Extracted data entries
────────────────────

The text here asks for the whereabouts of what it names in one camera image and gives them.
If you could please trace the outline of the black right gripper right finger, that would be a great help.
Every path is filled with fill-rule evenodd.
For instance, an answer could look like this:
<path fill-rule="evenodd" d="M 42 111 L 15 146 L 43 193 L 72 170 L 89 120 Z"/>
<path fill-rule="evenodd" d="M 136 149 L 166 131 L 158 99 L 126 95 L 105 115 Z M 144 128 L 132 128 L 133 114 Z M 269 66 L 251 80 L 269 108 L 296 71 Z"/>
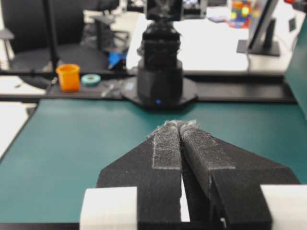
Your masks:
<path fill-rule="evenodd" d="M 293 171 L 278 162 L 230 144 L 201 130 L 195 121 L 180 122 L 184 159 L 199 194 L 195 214 L 226 230 L 270 230 L 273 225 L 262 185 L 298 185 Z"/>

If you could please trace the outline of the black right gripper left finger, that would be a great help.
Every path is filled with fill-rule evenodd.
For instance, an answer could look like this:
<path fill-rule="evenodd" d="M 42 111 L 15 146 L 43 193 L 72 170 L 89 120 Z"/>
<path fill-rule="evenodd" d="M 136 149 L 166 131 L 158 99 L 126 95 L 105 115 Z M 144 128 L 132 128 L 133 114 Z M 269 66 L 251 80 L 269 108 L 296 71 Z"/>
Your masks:
<path fill-rule="evenodd" d="M 179 122 L 167 121 L 99 174 L 96 186 L 137 187 L 137 227 L 171 229 L 181 221 Z"/>

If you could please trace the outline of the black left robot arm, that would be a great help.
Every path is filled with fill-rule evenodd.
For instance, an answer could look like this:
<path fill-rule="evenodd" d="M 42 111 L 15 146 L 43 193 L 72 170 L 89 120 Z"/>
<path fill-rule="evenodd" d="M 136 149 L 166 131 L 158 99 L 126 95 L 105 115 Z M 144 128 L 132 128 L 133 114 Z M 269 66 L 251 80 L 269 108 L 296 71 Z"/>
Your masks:
<path fill-rule="evenodd" d="M 145 16 L 151 23 L 142 33 L 137 74 L 124 80 L 121 95 L 152 109 L 172 109 L 197 98 L 196 83 L 184 77 L 177 53 L 180 33 L 173 27 L 183 15 L 181 0 L 148 0 Z"/>

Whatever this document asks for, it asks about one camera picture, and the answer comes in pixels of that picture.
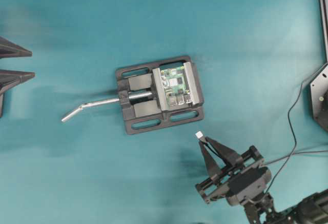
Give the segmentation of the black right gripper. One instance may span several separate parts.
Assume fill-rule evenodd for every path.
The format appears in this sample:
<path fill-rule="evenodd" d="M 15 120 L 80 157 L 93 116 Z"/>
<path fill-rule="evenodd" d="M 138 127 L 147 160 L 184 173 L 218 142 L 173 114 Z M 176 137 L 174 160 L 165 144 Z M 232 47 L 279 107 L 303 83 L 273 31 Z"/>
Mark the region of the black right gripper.
<path fill-rule="evenodd" d="M 225 198 L 231 206 L 245 205 L 258 201 L 272 178 L 268 167 L 263 166 L 264 158 L 255 146 L 250 146 L 243 154 L 206 137 L 226 166 L 220 168 L 207 151 L 205 144 L 199 141 L 209 177 L 196 184 L 195 188 L 202 199 L 209 204 Z"/>

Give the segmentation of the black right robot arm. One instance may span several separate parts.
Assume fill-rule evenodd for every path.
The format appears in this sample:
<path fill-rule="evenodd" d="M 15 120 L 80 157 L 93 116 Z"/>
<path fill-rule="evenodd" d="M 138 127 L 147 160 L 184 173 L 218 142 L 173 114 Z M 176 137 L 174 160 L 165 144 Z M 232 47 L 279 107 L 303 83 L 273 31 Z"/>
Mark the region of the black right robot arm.
<path fill-rule="evenodd" d="M 249 223 L 261 223 L 262 214 L 264 223 L 327 223 L 327 191 L 277 212 L 273 197 L 265 193 L 271 172 L 254 146 L 238 154 L 201 132 L 196 137 L 209 175 L 195 186 L 205 203 L 224 198 L 231 206 L 241 205 Z"/>

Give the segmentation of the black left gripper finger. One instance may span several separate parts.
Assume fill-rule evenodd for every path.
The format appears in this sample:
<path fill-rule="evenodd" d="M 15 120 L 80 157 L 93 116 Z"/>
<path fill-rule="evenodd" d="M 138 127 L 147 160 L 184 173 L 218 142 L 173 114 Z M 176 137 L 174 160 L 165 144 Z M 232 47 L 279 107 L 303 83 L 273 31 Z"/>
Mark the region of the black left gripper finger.
<path fill-rule="evenodd" d="M 0 38 L 1 57 L 31 57 L 32 52 L 9 40 Z"/>
<path fill-rule="evenodd" d="M 34 72 L 1 70 L 1 97 L 7 90 L 27 82 L 34 77 Z"/>

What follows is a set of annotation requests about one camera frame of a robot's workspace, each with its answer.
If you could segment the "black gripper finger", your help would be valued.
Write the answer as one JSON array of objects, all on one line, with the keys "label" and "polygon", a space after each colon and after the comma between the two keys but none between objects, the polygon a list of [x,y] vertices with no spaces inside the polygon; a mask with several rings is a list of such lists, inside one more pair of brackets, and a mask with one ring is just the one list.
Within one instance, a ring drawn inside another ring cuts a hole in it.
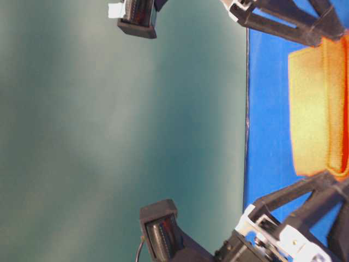
[{"label": "black gripper finger", "polygon": [[325,189],[336,182],[337,180],[328,171],[321,172],[312,177],[302,178],[290,186],[262,196],[254,201],[252,218],[259,218],[263,214],[271,214],[272,211],[308,192]]},{"label": "black gripper finger", "polygon": [[297,37],[293,41],[320,41],[326,38],[332,41],[339,41],[344,36],[344,26],[339,19],[331,1],[293,1],[301,12],[311,18],[310,22],[304,22],[302,27],[297,22]]},{"label": "black gripper finger", "polygon": [[[325,247],[310,228],[338,203]],[[283,222],[283,247],[294,261],[348,261],[348,188],[328,188],[292,212]]]},{"label": "black gripper finger", "polygon": [[319,46],[322,39],[321,32],[316,28],[322,8],[315,8],[316,16],[313,16],[298,7],[280,7],[276,11],[262,8],[261,10],[271,15],[273,19],[255,14],[255,8],[246,10],[237,8],[237,22],[246,28],[263,33],[275,35],[289,41],[306,46]]}]

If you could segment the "upper gripper body white black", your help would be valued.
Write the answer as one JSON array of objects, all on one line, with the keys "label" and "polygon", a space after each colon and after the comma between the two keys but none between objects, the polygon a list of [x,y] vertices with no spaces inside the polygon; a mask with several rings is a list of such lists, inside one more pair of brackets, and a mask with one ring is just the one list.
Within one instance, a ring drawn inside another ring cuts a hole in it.
[{"label": "upper gripper body white black", "polygon": [[256,1],[221,0],[233,21],[254,21],[258,15],[253,13]]}]

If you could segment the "lower gripper body white black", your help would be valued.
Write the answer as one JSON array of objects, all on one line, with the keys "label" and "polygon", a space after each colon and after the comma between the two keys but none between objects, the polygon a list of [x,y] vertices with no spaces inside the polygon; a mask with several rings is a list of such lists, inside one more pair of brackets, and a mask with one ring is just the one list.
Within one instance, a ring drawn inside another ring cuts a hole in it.
[{"label": "lower gripper body white black", "polygon": [[252,221],[249,216],[255,209],[252,204],[245,209],[214,261],[340,261],[314,237],[290,225],[273,236],[281,224],[265,214]]}]

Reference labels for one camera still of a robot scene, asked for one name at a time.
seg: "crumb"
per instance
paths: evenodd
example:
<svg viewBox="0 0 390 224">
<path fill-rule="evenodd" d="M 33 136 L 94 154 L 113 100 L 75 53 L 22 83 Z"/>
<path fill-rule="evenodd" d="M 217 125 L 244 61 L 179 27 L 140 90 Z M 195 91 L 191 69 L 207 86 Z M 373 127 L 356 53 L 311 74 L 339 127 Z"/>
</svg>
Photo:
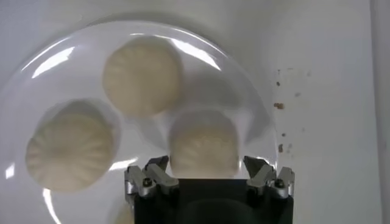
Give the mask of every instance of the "crumb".
<svg viewBox="0 0 390 224">
<path fill-rule="evenodd" d="M 285 108 L 284 103 L 274 103 L 274 107 L 276 107 L 279 110 L 283 110 Z"/>
<path fill-rule="evenodd" d="M 280 144 L 278 146 L 278 150 L 279 150 L 279 153 L 282 153 L 283 152 L 283 144 Z"/>
</svg>

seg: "plate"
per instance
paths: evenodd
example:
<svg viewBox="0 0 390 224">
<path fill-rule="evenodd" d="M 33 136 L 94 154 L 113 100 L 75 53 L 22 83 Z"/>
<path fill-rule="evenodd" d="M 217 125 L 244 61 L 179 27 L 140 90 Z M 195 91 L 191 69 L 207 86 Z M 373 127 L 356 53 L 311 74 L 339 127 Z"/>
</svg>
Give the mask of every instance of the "plate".
<svg viewBox="0 0 390 224">
<path fill-rule="evenodd" d="M 150 36 L 169 41 L 180 55 L 183 97 L 149 119 L 125 117 L 102 88 L 104 64 L 128 41 Z M 0 94 L 0 223 L 114 223 L 124 205 L 124 169 L 169 154 L 172 129 L 194 121 L 230 122 L 240 159 L 256 156 L 276 166 L 275 131 L 252 78 L 208 40 L 165 24 L 97 24 L 50 44 L 18 69 Z M 27 173 L 26 146 L 37 127 L 73 103 L 92 105 L 112 126 L 116 155 L 90 187 L 51 192 Z M 247 177 L 239 162 L 235 178 Z"/>
</svg>

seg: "white background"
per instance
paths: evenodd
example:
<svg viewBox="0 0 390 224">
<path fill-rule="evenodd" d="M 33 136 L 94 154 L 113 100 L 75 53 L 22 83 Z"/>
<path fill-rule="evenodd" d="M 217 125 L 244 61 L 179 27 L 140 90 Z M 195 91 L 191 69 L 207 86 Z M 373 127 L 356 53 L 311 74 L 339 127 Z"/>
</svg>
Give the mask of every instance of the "white background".
<svg viewBox="0 0 390 224">
<path fill-rule="evenodd" d="M 386 0 L 377 1 L 384 10 Z M 96 20 L 182 26 L 260 78 L 285 146 L 279 163 L 296 172 L 295 223 L 381 223 L 370 6 L 369 0 L 0 0 L 0 87 L 33 52 Z M 377 61 L 381 96 L 385 39 L 375 51 L 384 56 Z M 378 101 L 384 116 L 390 103 Z M 274 102 L 285 109 L 274 111 Z M 381 147 L 389 138 L 386 121 L 379 122 Z"/>
</svg>

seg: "white dumpling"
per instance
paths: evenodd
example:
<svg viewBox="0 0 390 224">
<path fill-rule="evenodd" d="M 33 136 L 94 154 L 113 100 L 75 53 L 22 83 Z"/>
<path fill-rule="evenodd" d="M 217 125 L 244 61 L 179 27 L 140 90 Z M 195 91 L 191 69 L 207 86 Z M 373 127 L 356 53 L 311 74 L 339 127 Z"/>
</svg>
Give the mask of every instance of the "white dumpling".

────────────────────

__Aim of the exercise__:
Every line in the data that includes the word "trace" should be counted, and only the resulting number given.

__Exercise answer__:
3